Имена, которые он произносил машинально еще утром — имена тех, кто, быть может, будет обладать ею, опять стали приходить ему на память в то время, как глаза его следили за мухой, которая подлетала к его пальцу, точно хотела коснуться его, затем улетала и снова возвращалась, но не дотрагивалась до него. И опять он вспомнил Франсуа де Гувра и в то же время думал: «Может быть, муха коснется простыни? Нет, все еще нет!» Тут он вышел вдруг из оцепенения: «Как? И то и другое мне кажется одинаково важным? Будет ли Гувр обладать Франсуазой, коснется ли муха простыни? О, обладание Франсуазой чуточку важней!» Но ясность, с какой он видел пропасть, отделявшую одно событие от другого, показывала ему, что оба события, в сущности, не очень его трогали. И он сказал про себя: «Как мне это безразлично! Как грустно!» Затем он заметил, что «как грустно» было произнесено им по привычке и что, изменившись окончательно, он уже не огорчался тем, что изменился. Бледная улыбка проползла по его губам. «Вот, — сказал он, — моя любовь к Франсуазе. Я не ревную больше. Значит, смерть совсем близка. Не все ли равно, раз это было нужно для того, чтобы я, наконец, почувствовал к Франсуазе подлинную любовь».

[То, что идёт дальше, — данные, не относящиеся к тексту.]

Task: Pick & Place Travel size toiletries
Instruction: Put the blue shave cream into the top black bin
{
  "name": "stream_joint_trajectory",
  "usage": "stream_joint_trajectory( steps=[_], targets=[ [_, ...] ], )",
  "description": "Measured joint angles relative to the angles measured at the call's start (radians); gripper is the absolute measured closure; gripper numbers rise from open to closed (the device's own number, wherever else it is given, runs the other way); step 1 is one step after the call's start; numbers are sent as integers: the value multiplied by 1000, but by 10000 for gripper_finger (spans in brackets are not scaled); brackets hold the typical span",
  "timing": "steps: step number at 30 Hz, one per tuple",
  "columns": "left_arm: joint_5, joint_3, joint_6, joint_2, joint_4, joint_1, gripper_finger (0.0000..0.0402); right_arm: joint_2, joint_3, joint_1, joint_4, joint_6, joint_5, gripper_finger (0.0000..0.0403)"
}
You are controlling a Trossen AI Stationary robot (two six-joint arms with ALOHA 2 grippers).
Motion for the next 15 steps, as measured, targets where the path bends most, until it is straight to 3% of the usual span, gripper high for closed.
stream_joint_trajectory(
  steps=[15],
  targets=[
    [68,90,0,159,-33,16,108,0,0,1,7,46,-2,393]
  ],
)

Но тут, подняв глаза, он увидал Франсуазу, слуг, доктора, двух старушек-родственниц; все они молились. И он почувствовал, что любовь, очищенная от эгоизма и от чувственности, любовь, которую он хотел видеть в себе такой тихой, такой глубокой, простиралась на старушек-родственниц, на слуг, на самого доктора, в такой же мере, как и на Франсуазу. Питая к ней ту же любовь, какую ему внушали все живые существа, он не мог уже питать к ней иной любви.
Обливаясь слезами в ногах его постели, она шептала самые прекрасные из старых, знакомых ему ласкательных прозвищ: «Моя родина, мой брат!» Но, не имея ни желания, ни силы разочаровывать ее, он улыбался и думал, что его «родиной» была уже не она, а небо и вся земля. Он повторял в своем сердце: «Мои братья», и если смотрел на нее больше, чем на остальных, то только из жалости, ибо глаза его, которые скоро закроются и не будут больше плакать, видели поток слез, струившихся по ее лицу. Но он любил ее такой же любовью, как доктора, старушек-родственниц и слуг. И это было концом ревности.
Источник текста: Утехи и дни / Марсель Пруст; Предисл. Анатоля Франса. Пер. в фр. Е. Тараховской и Г. Орловской. Под ред. и с предисл. Евгения Ланна. — Ленинград: Мысль, 1926. — С. 155—176.